Unicode

Sometimes, you may need to deal with text that includes characters that are not part of the standard English alphabet, such as é, ö, Ф, or ¥. This is especially likely if you use REST APIs to fetch user-contributed content from social media sites like Twitter, Facebook, or flickr.

Python has a datatype, unicode, that works very much like strings do, but allows for characters to be from a much larger alphabet, including more than 75,000 ideographic characters used in Chinese, Japanese, and Korean alphabets. Everything works fine inside python, for operations like slicing and appending and concatenating strings and using .find() or the in operator. Python’s documentation about unicode is pretty informative and readable.

If you ever want to know whether a string you’re working with is a regular string or a unicode string, print out its type: print type(s). If it’s a regular string, it will say <type 'str'>; if it’s a unicode string it will say <type 'unicode'>.

Input and output of unicode, however, can get very tricky. First, your terminal window will typically be set up to display characters only from a restricted set of languages. If you issue a print statement on a unicode string, it may not display correctly in your terminal window.

If you want to store unicode text in a file, you have to choose an “encoding”. This is analogous to the encoding of special characters in a URL string, but not the same. In a file with Unicode text, each unicode character has to be encoded as one or more “bytes” for storage in a file. We have avoided low-level details about data encodings until now, but understanding a little about bits and bytes will help make sense of this.

A bit is a BInary digiT. It is a single value restricted to two (binary) possibilities, which we conventionally write as 0 or 1. Computers store bits as electrical charges (high or low voltage) or as magnetic polarities, or some other way that we need not be concerned about. A sequence of eight 0-1 bits is called a byte. For example: 01001000.

There are 2^^8=256 distinct eight-bit bytes. If we only had 256 possible letters in our alphabet, we could simply encode each letter as one of the available bytes. When we restrict ourselves to regular python strings, using only the ASCII alphabet (English, plus a few special characters), the encoding is that simple, so simple that we haven’t had to think about it before.

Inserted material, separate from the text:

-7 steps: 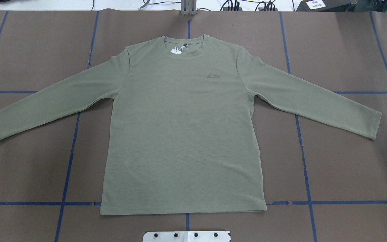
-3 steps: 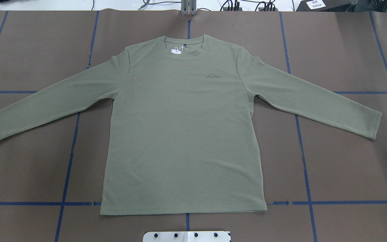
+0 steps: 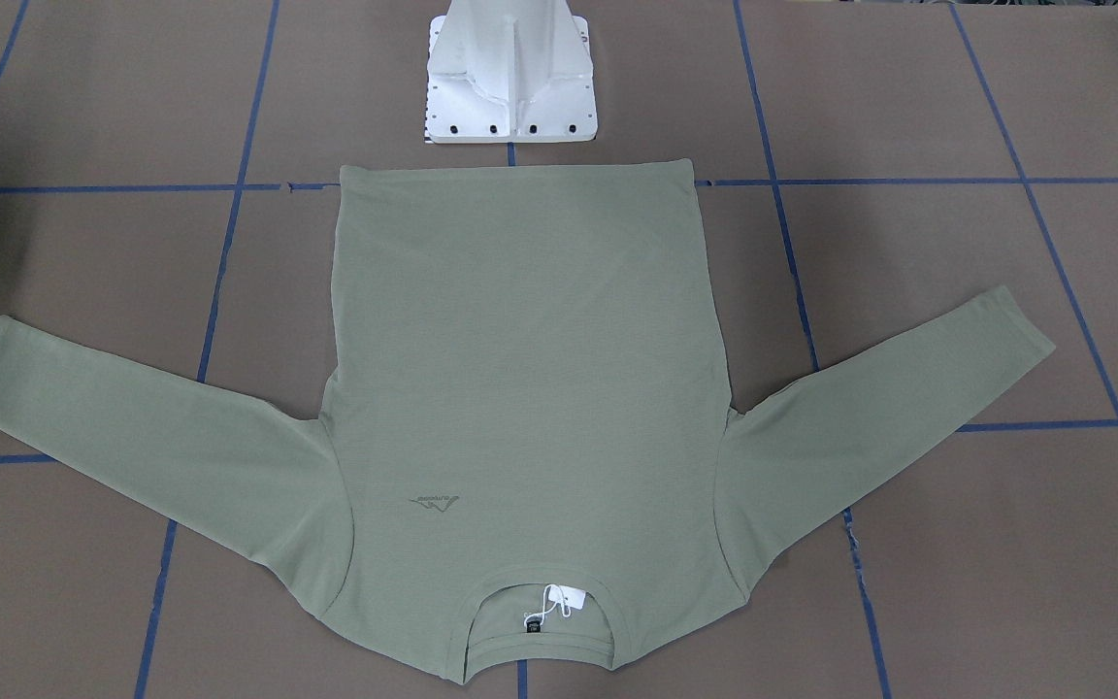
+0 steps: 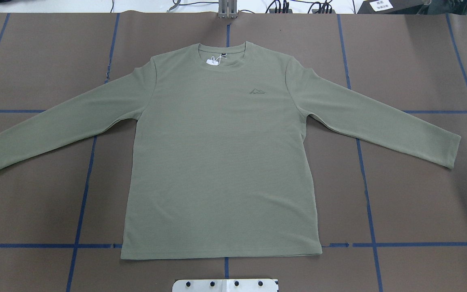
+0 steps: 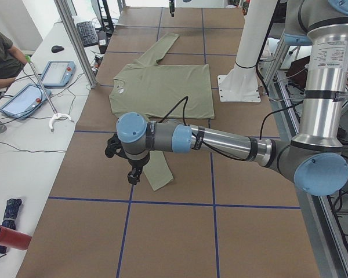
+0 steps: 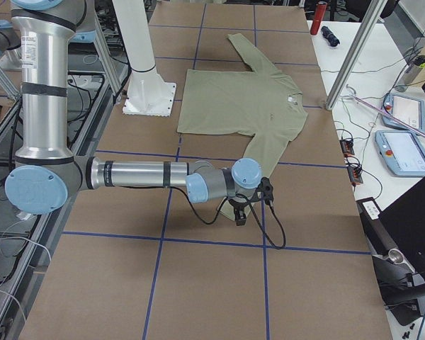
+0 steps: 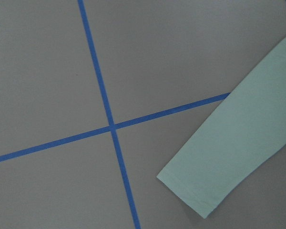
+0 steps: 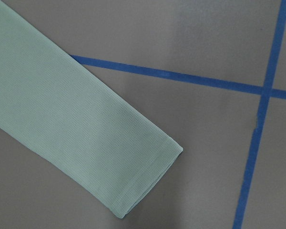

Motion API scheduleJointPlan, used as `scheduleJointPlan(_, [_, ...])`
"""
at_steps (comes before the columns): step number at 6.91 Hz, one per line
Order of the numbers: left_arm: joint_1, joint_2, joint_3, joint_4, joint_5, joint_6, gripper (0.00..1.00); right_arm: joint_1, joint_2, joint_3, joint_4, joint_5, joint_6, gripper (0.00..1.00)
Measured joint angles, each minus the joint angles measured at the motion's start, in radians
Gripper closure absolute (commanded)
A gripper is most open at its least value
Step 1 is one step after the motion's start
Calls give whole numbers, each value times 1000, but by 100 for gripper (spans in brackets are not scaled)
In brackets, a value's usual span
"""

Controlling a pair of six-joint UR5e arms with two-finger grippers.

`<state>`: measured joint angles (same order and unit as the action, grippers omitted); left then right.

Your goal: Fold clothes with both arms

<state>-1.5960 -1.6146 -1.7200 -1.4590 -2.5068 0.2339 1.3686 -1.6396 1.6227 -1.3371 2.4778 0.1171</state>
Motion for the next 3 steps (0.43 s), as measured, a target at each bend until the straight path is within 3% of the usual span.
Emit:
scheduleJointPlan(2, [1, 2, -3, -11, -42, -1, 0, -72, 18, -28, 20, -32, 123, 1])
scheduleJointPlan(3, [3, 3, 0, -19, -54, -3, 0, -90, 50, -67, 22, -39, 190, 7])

When there are 75,000 possible characters, they can’t all be encoded with a single byte, because there are only 256 distinct bytes (eight-bit sequences). There are many possible encodings. The one you will be most likely to encounter, using REST APIs, is called UTF-8. A single unicode character is mapped to a sequence of up to four bytes.

If you read in a UTF-8 encoded text, and get the contents using .read() or .readlines(), you will need to “decode” the contents in order to turn it into a proper unicode string that you can read and use.

Fortunately, the requests module will normally handle this for us automatically. When we fetch a webpage that is in json format, the webpage will have a header called ‘content-type’ that will say something like application/json; charset=utf8. If it specifies the utf8 character set in that way, the requests module will automatically decode the contents into unicode: requests.get('that web page').text will yield a unicode string, and you’ll be able to read it just fine.

You may see a u before the string in a program dealing with Unicode characters (remember, you won’t see this when you print out a Unicode string, because printing out strings doesn’t show quotes or other things you see in your program). For example, in a list of Unicode strings, if you printed it out, you might see [u"hello", u"goodbye"].

If, for some reason, you get json-formatted text that is utf-encoded but the requests module hasn’t magically decoded it for you, the json.loads() function call can take care of the decoding for you. loads() takes an optional parameter, encoding. Its default value is ‘utf-8’, so you don’t need to specify it unless you think the text you have received was in some other encoding than ‘utf-8’. Note that loads()``always returns a unicode string -- so the type of the return value from ``json.loads, no matter what JSON structure you pass into it, will be type <unicode>.

Assuming you get data in JSON format and decode it using json.loads(), you will always be working with unicode strings when you get data from the internet.

Everything will work fine until you try to print or write the contents to a file. If you print, and your terminal window is not set up to display that language, you may get a strange output.

If you try to write to a file with unicode strings, you may get an error. When you write a unicode string to a file, python tries to encode it in ASCII. If there is a non-ASCII character, the execution fails and raises an error that looks like this: UnicodeEncodeError: 'ascii' codec can't encode character u'\xea' in position 1: ordinal not in range(128).

One solution is to use the Python method to encode the string, using a format such as utf-8. For example, s.encode('utf-8') will encode string s as utf-8. This is often the best way. Another quick-and-dirty option, if you just have a few stray characters that are getting in your way, is to replace any non-ASCII characters with question marks. For example, s.encode('ascii', 'replace'). Of course, replacing characters with question marks destroys some of the information, but it may be helpful in some circumstances. Sometimes, you can use the str() function to convert the unicode string into an ASCII string, like usual in Python, but this may result in ugly output or errors if there is a character in the string that does not exist in ASCII text, e.g. a letter with an accent or other diacritical marks.